Announcements

johanneskiesel · July 21, 2021, 10:05am

Dataset update version: 2021-07-20

We published a new version of the dataset for the shared task:

We fixed a bug in that the turn numbers were not sequentially in a few cases.
You do not need to change your approaches.
Please use the 2021-07-20 version from now on (from Zenodo and in TIRA). We will remove the old version from TIRA in a few days.
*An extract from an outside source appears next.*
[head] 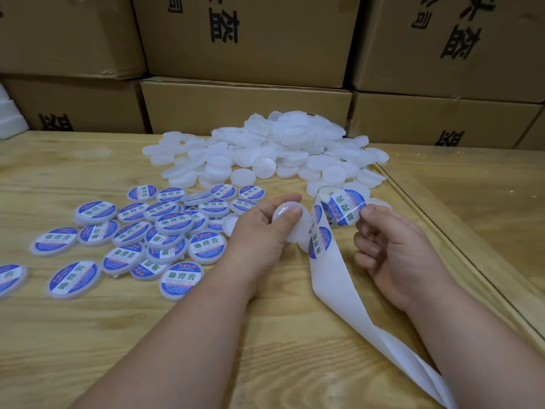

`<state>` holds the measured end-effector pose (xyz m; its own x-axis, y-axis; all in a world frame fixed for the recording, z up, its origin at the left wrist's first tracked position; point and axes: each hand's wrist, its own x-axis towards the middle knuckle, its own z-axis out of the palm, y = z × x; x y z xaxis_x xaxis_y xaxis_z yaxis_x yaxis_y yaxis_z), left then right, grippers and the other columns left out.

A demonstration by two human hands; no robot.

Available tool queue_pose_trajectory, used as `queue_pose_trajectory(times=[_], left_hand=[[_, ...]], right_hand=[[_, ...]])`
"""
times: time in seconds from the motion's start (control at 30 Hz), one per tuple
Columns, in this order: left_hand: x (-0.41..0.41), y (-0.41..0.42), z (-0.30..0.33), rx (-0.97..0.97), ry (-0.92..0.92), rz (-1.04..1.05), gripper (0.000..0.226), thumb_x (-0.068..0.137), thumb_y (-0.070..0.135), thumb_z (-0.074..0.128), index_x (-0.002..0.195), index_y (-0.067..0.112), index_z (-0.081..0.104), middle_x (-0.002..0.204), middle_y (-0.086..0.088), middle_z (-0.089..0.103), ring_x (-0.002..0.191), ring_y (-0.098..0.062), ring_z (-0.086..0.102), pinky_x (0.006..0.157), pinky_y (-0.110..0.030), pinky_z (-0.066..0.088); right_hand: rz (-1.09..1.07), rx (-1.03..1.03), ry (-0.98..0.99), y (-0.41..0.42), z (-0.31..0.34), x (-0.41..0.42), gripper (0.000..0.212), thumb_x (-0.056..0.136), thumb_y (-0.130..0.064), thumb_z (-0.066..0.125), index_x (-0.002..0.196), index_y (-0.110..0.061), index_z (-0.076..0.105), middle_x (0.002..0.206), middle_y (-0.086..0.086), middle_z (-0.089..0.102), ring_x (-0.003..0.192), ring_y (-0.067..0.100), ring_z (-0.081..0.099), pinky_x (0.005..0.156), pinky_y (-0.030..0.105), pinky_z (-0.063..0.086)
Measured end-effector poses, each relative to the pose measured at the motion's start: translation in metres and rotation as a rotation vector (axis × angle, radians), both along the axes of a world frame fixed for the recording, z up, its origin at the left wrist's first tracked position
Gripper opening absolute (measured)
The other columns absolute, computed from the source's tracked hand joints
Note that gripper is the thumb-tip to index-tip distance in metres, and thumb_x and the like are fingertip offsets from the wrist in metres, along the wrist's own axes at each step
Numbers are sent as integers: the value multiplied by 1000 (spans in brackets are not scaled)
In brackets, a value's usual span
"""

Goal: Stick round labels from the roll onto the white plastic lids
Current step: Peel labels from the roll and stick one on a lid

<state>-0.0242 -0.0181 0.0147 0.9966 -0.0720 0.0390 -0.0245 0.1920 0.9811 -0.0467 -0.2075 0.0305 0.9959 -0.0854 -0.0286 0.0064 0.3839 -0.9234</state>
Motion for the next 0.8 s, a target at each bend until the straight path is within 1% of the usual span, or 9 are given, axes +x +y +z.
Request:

The new version contains the data in the appropriate locations:

We added the QReCC training dataset in the SCAI QReCC format to Zenodo: Please use this to train your approaches. To make clear you should not train your approach in TIRA, this dataset is not available in TIRA.
We removed the test dataset ground-truth from Zenodo and set it as private in TIRA (So you have to send us a short mail at scai-qrecc@googlegroups.com to unblind the results for you. Otherwise you can’t see the numbers or console output of your run). This is to avoid confusion on whether to use the test dataset for training (answer: not).
We again added a toy dataset to both Zenodo and TIRA that contains just the first conversation of the test set. Please use this to ensure your approach works in TIRA. Results are automatically unblinded for this dataset.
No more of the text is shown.